_Task description_
Your task is to copy the stretch of lines in the records below that begins with the line containing "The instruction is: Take" and ends with the line containing "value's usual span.", exactly as written, with nothing added.

_Study material_
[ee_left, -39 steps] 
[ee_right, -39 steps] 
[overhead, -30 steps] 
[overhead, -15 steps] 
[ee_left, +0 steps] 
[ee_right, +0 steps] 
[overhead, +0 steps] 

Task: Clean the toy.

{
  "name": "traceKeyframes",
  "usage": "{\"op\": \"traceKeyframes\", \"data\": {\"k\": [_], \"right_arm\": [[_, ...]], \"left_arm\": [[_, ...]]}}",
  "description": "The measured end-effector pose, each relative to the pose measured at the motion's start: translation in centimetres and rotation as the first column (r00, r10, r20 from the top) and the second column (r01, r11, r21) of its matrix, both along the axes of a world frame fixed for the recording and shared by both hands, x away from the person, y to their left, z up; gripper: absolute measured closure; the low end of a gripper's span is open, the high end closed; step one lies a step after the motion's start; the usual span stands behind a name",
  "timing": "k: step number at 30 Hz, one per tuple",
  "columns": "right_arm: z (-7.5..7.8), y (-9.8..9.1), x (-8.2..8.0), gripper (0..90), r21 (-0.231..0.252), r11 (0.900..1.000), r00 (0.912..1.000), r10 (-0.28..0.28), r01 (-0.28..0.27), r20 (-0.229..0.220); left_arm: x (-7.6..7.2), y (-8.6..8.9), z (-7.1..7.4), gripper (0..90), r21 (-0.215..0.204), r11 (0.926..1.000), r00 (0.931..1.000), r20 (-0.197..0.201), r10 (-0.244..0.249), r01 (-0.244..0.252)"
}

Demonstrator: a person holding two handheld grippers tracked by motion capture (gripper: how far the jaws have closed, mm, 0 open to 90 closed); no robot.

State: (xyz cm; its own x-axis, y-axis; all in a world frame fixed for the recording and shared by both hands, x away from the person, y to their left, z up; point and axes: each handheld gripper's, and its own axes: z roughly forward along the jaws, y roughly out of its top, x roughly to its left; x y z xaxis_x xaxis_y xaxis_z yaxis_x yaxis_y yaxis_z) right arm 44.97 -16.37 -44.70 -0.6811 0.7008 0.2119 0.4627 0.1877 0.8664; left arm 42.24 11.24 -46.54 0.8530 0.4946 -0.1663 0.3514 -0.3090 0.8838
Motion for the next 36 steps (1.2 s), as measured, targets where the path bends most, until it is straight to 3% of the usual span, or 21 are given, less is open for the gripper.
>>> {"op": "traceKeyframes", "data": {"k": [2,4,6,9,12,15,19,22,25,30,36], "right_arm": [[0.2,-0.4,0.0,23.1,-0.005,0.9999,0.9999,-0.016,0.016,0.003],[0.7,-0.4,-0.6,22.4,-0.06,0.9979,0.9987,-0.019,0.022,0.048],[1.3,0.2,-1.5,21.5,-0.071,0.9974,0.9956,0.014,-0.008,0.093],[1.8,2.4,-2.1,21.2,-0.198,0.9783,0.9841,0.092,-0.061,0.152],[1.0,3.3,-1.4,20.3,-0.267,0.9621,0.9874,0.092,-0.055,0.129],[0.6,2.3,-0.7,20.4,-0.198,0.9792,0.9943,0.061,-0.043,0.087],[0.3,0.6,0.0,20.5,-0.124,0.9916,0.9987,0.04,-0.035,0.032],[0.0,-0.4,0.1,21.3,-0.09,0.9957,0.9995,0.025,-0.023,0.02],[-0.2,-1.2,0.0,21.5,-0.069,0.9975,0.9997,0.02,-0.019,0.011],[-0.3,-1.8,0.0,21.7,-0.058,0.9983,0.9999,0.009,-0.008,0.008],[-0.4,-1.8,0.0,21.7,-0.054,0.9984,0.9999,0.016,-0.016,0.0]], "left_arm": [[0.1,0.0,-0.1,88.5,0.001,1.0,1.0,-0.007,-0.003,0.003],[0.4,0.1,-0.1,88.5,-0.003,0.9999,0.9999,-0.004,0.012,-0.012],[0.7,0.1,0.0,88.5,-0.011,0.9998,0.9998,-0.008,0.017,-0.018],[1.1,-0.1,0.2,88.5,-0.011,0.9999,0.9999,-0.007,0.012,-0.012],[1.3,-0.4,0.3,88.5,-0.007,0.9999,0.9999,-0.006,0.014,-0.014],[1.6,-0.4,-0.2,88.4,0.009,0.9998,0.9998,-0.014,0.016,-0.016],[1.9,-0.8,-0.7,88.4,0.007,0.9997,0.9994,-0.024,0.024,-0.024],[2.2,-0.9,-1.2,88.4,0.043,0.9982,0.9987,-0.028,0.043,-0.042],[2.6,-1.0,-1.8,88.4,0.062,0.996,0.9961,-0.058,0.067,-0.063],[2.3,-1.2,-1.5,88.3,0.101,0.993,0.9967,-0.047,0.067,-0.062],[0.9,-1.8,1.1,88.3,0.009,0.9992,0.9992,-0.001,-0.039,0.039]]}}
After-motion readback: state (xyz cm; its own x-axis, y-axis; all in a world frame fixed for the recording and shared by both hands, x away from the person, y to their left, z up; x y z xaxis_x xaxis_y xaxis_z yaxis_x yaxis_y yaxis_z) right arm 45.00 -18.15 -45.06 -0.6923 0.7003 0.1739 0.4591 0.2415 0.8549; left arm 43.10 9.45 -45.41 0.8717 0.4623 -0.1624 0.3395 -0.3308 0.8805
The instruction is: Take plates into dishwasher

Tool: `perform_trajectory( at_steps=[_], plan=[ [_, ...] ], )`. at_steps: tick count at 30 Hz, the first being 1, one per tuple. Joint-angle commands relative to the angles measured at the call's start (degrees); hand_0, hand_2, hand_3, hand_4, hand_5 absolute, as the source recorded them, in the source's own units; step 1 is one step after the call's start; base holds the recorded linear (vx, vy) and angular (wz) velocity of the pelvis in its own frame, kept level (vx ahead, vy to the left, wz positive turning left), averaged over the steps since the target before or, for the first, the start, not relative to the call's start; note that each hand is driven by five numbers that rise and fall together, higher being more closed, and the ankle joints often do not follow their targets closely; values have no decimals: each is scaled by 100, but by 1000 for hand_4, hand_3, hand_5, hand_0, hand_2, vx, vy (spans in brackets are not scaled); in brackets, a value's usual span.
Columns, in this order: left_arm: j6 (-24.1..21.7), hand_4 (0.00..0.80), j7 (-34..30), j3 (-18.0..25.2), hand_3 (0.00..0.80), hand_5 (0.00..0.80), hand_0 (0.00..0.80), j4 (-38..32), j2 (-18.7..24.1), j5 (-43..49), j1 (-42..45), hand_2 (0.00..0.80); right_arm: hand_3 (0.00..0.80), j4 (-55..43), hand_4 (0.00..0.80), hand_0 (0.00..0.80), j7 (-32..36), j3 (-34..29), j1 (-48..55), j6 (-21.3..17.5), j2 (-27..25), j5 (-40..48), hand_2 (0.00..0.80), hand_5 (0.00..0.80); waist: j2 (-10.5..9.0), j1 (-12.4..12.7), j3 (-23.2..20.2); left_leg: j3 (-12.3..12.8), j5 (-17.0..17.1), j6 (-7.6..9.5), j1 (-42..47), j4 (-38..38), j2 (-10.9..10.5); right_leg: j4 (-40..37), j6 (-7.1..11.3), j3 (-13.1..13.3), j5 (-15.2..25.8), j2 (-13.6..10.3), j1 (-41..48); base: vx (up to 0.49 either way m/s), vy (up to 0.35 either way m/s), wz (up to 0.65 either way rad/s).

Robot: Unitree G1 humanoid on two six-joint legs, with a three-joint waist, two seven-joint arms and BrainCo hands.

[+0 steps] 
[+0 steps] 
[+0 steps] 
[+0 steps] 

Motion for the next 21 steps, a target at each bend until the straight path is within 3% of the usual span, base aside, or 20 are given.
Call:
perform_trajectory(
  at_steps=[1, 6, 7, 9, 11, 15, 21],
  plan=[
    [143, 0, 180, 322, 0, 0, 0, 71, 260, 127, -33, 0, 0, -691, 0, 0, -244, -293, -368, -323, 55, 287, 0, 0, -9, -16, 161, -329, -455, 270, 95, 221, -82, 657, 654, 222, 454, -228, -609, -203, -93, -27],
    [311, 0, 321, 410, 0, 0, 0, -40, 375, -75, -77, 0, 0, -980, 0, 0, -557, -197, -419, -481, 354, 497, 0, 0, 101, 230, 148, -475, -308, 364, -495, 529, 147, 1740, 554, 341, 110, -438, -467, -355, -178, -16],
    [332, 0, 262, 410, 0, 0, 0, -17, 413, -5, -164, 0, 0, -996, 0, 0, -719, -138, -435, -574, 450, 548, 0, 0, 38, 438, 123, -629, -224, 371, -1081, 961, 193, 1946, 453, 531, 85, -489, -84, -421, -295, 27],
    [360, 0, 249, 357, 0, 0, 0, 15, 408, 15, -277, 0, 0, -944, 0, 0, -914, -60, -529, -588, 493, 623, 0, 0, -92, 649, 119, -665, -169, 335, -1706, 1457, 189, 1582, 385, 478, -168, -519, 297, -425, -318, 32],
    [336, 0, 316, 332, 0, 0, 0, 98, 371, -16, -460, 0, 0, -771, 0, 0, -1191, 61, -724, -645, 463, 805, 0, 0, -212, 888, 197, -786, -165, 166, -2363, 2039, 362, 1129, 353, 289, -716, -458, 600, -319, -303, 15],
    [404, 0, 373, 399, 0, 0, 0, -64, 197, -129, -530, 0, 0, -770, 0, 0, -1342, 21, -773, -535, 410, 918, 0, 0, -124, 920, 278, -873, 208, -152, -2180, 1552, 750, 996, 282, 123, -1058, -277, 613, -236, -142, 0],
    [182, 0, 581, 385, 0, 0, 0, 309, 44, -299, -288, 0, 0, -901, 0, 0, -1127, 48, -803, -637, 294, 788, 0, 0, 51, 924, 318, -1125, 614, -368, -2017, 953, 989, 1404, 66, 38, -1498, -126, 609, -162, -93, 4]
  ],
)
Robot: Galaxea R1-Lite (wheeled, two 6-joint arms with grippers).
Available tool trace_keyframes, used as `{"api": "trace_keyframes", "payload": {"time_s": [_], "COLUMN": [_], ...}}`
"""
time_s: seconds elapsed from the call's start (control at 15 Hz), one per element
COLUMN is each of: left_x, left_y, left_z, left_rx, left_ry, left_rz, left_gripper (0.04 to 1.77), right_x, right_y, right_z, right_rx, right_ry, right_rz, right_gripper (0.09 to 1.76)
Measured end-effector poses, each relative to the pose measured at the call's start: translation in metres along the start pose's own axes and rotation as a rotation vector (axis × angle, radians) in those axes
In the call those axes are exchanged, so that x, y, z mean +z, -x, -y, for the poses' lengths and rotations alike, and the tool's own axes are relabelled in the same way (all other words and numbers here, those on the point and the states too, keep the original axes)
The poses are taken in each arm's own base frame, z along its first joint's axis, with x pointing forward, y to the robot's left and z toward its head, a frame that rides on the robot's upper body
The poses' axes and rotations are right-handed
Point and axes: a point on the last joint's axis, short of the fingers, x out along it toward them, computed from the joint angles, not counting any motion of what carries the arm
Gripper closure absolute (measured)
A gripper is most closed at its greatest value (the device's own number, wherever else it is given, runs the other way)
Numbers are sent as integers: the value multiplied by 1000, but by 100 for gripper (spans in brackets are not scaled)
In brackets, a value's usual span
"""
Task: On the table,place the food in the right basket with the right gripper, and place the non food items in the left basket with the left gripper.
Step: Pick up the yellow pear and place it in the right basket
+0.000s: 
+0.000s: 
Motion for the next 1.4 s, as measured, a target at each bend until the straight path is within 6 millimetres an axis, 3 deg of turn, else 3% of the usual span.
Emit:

_Output below_
The instruction is: Take plates into dishwasher

Tool: `perform_trajectory( at_steps=[_], plan=[ [_, ...] ], )`. at_steps: tick count at 30 Hz, the first being 1, one per tuple. Joint-angle commands relative to the angles measured at the call's start (degrees); hand_0, hand_2, hand_3, hand_4, hand_5 absolute, as the source recorded them, in the source's own units; step 1 is one step after the call's start; base holds the recorded linear (vx, vy) and angular (wz) velocity of the pelvis in its own frame, kept level (vx ahead, vy to the left, wz positive turning left), averaged over the steps since the target before or, for the first, the start, not relative to the call's start; note that each hand is driven by five numbers that rise and fall together, higher being more closed, and the ankle joints often do not follow their targets closely; values have no decimals: each is scaled by 100, but by 1000 for hand_4, hand_3, hand_5, hand_0, hand_2, vx, vy (spans in brackets are not scaled); in brackets, a value's usual span.

No more output will be produced for this exercise.